Questa ultima affermazione chiarisce quale modello ha in testa (o quale modello, dall’esterno, è stato trapiantato nella sua testa): è il modello leninista.
Infatti, con il ballottaggio esce dalle urne non un partito di maggioranza ma un partito dominante che risponde al suo segretario il quale diventa il dominus. Com’era nella vecchia Urss, dove pure esistevano un Capo dello Stato, un Capo del Governo, i ministri, ecc., ma dove tutto dipendeva dal Primo Segretario del PCUS (Partito comunista ufficiale sovietico). 
Le polemiche all’interno del PD non costituiscono un elemento di debolezza per Renzi: sono la premessa – secondo la prassi sovietica – per eliminare, appena avrà in mano il successo del SI, il gruppo anti-partito: il primo, e forse l’unico, ad averlo capito è stato Massimo D’Alema, che per il 5 dicembre ha annunciato il ritiro dalla politica. E un po’ Cuperlo. Gli altri fanno il suo gioco.
Pur di fare vincere il SI, Renzi ha deciso di cavalcare anche l’antieuropeismo e quasi sicuramente alcuni elettori gli crederanno. Ma non offre modelli alternativi, molto probabilmente perché non li ha in testa. Se ne deduce che il suo ostentato nazionalpopulismo è vuoto, e per questo è pericoloso, per cui resta solo la sua ansia che ingigantisce a mano a mano che si avvicina il 4 dicembre. 

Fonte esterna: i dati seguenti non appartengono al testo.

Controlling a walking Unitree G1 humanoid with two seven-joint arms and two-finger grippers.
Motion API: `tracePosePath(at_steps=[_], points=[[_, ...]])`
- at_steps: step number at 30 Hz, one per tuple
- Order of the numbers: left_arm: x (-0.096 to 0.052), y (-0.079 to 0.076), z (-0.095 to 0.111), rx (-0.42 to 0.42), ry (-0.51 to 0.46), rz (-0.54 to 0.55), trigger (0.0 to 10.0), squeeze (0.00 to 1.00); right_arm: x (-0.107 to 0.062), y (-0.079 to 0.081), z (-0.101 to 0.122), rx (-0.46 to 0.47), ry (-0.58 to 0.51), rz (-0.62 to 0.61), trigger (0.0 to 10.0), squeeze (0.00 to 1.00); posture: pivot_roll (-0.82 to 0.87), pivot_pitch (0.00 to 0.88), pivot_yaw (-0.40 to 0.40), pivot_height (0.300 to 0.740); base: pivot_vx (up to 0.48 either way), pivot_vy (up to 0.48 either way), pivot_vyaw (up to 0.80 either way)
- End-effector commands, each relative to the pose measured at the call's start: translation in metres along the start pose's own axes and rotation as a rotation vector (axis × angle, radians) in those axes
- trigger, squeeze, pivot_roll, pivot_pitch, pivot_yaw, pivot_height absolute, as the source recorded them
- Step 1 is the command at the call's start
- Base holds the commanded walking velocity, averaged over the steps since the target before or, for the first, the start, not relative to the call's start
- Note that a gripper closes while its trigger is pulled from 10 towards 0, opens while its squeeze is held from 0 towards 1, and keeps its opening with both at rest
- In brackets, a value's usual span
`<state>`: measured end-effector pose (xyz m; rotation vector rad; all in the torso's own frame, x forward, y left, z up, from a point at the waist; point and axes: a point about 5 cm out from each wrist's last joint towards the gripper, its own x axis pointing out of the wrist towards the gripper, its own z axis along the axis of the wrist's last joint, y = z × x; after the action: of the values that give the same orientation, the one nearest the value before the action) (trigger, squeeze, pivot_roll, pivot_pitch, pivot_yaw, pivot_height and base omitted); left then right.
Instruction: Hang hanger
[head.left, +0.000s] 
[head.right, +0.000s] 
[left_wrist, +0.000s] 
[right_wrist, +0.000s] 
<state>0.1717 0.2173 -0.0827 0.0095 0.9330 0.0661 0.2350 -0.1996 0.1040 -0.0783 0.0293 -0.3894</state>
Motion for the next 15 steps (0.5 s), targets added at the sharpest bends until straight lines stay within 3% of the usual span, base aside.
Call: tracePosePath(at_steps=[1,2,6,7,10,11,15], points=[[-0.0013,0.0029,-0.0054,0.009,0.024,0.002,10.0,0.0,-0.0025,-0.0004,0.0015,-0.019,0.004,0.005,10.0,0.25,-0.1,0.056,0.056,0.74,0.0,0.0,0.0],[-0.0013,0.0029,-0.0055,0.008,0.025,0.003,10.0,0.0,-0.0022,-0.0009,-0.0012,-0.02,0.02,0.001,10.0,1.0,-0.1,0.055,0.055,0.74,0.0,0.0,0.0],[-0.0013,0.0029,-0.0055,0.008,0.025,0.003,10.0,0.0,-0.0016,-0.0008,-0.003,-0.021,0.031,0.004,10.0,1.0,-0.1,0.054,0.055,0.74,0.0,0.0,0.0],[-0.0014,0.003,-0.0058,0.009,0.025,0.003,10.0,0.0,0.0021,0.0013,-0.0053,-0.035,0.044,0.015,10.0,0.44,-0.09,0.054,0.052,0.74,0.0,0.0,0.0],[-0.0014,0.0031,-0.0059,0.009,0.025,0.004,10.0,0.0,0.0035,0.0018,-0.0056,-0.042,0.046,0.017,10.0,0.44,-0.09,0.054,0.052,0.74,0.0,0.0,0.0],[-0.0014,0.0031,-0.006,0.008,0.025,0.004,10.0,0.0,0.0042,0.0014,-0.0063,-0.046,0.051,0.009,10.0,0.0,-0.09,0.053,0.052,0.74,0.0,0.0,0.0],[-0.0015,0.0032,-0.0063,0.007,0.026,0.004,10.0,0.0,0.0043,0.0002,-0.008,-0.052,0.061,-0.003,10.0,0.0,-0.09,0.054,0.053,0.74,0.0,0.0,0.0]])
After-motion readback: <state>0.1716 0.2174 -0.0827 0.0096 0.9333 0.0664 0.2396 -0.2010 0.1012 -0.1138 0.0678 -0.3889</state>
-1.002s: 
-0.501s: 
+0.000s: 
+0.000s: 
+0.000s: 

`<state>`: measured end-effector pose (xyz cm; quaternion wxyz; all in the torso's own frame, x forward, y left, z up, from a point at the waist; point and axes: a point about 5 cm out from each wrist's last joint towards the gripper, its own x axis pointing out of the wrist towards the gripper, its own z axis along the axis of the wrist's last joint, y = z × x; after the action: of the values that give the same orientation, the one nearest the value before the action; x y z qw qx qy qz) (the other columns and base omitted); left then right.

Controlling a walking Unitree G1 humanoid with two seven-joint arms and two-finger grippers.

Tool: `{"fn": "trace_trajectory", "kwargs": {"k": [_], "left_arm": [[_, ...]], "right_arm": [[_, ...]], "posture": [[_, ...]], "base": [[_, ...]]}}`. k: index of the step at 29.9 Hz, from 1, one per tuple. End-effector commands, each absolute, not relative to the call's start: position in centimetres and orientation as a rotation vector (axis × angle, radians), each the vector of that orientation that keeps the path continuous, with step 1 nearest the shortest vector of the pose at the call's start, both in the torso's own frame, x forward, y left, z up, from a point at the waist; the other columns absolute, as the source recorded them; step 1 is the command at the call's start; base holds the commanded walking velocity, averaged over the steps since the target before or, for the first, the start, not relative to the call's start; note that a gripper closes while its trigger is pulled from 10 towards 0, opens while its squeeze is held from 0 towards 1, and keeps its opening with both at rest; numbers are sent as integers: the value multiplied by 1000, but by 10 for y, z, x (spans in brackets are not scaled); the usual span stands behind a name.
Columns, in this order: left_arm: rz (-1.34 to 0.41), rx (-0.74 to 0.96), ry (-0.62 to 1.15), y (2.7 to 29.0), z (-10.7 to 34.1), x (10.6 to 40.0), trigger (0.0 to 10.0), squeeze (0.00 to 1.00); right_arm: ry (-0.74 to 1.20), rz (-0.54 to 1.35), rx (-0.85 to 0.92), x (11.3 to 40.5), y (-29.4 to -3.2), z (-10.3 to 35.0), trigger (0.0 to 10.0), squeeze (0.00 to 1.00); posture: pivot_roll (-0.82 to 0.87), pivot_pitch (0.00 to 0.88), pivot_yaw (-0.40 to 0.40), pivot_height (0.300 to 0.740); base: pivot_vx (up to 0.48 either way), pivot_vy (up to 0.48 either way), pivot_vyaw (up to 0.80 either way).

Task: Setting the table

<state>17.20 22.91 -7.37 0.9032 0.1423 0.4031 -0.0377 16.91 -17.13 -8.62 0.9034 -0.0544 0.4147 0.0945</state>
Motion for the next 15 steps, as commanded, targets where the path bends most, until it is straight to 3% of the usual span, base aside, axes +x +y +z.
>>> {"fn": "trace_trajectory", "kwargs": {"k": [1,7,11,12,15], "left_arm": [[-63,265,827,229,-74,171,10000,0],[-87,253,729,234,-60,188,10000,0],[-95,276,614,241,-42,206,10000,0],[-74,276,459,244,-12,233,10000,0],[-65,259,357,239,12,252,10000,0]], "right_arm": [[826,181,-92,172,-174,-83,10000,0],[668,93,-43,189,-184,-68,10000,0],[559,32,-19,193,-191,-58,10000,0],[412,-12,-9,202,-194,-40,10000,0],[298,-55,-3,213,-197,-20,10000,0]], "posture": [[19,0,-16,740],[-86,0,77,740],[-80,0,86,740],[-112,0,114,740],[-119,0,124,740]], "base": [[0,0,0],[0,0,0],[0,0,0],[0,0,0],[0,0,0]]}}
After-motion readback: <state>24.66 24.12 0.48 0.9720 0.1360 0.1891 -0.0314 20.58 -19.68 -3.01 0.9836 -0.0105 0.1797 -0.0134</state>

Se Renzi avesse un progetto sulla riforma dell’Europa, poiché non basta dire che “questa” Europa non gli piace, si potrebbe prenderlo in considerazione (il progetto), ma non c’è. Sul terreno c’è solo una pessima riforma costituzionale che non porta chiarezza sulla ripartizione dei compiti tra lo Stato e le Regioni (escluse quelle a statuto speciale che diventerebbero ancora più speciali), che non riduce le possibilità di conflitto tra Camera e Senato, che potrebbe degenerare in guerriglia permanente, che appiattisce il Parlamento sul partito dominante e questo sul suo Segretario che è anche Capo del Governo. La superficialità con cui è stata fatta la riforma (a parte l’occulto disegno leninista, che non è superficiale) è stata confermata dall’ultima osservazione: gli Statuti delle Regioni a statuto speciale vietano ai loro eletti di ricoprire un incarico parlamentare: come potranno, allora, essere eletti i senatori i consiglieri regionali? È quindi evidente che la riforma costituzionale è strettamente legata alla legge elettorale, contrariamente a quanto afferma Renzi, e non vale per i contenuti ma solo per spianare la strada alla realizzazione del modello leninista.